The latest Covid-19 case information for Cornwall and the Isles of Scilly has now been published and it sees a seemingly large rise in cases in 24 hours.
As of 3.45pm today (Monday, December 28) there have been 261 new cases recorded since yesterday afternoon, following 86 cases being recorded on Sunday.
The total number of cases in the local authority area since the start of the pandemic is now 5,191.
There were 550 cases recorded in the seven days leading up to December 23. Data from the most recent five days is not shown due to being incomplete.
This represents a weekly rate of 96.2 cases per 100,000 people.
The UK had 32,340 new cases reported on Sunday and a further 41,385 cases in the past 24 hours, bringing the total to 2,329,730 nationally since the start of the pandemic.
There has been no further rise in hospital deaths in Cornwall involving patients who tested positive for coronavirus, with the last being reported on Boxing Day.
This was recorded at the Royal Cornwall Hospitals Trust on Tuesday last week (December 22) and published in figures by NHS England four days later.
It followed three deaths at the Trust the previous weekend and another death at the Cornwall Partnerships NHS Trust, again over the weekend.

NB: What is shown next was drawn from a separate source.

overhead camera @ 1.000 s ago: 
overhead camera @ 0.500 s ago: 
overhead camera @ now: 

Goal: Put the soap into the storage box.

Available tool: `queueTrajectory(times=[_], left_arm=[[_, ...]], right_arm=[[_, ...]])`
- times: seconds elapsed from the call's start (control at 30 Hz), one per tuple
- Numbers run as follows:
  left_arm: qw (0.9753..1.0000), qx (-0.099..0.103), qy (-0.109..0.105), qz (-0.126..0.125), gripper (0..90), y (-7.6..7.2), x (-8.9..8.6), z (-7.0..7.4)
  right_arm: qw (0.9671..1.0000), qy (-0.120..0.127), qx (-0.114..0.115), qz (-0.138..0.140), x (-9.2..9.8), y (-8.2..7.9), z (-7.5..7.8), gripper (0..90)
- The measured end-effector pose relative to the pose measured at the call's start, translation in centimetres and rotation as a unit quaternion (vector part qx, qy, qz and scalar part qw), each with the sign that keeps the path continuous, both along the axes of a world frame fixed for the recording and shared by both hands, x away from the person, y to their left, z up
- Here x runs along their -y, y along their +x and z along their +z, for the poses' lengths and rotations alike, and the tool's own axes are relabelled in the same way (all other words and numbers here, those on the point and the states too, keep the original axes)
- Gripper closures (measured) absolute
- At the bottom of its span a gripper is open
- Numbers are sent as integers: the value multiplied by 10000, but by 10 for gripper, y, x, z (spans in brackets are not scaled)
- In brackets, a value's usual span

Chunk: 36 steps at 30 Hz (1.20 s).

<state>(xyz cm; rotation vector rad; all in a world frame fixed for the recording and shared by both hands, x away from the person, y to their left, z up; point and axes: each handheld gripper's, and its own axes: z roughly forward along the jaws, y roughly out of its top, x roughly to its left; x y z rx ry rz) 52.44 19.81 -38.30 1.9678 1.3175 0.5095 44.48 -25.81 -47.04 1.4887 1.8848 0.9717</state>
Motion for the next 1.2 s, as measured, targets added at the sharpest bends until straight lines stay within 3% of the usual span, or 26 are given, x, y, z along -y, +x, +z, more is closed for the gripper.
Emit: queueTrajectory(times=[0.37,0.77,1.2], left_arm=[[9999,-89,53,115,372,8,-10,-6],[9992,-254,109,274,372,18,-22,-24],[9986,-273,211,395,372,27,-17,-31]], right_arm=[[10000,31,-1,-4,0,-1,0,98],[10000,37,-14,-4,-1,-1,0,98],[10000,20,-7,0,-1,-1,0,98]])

There have now been 79 deaths registered to the Royal Cornwall Hospitals Trust and 27 to the Cornwall Partnerships NHS Trust, bringing the overall total number of hospital deaths in Cornwall to 106.
Nationally, a further 318 people, who tested positive for Covid-19 have died in the UK, bringing the total number of confirmed reported deaths in hospitals in England to 48,860.
Patients were aged between 38 and 100 years old. All except five – aged 64 to 92 years old – had known underlying health conditions, and their families have been informed.
The dates of their deaths ranged from December 13 to December 27.
Of these, ten deaths were reported in the south west.
The government has given a warning about the information during the holiday period.
It states that UK cases and deaths will be updated every day throughout the holiday period, but with no data for Northern Ireland on December 24 to 28, no data over deaths on Scotland on December 25 to 28 and January 1 and 4, and no data for Wales on December 25 and January 1.
It warns: “UK totals for each day will reflect the sum of the nations which reported data. Cases and deaths that would have been reported during these periods are likely to instead be reported on the following days.
“As a result, any changes to published data should be interpreted with caution during this period, as they may be a result of changes to reporting schedules.”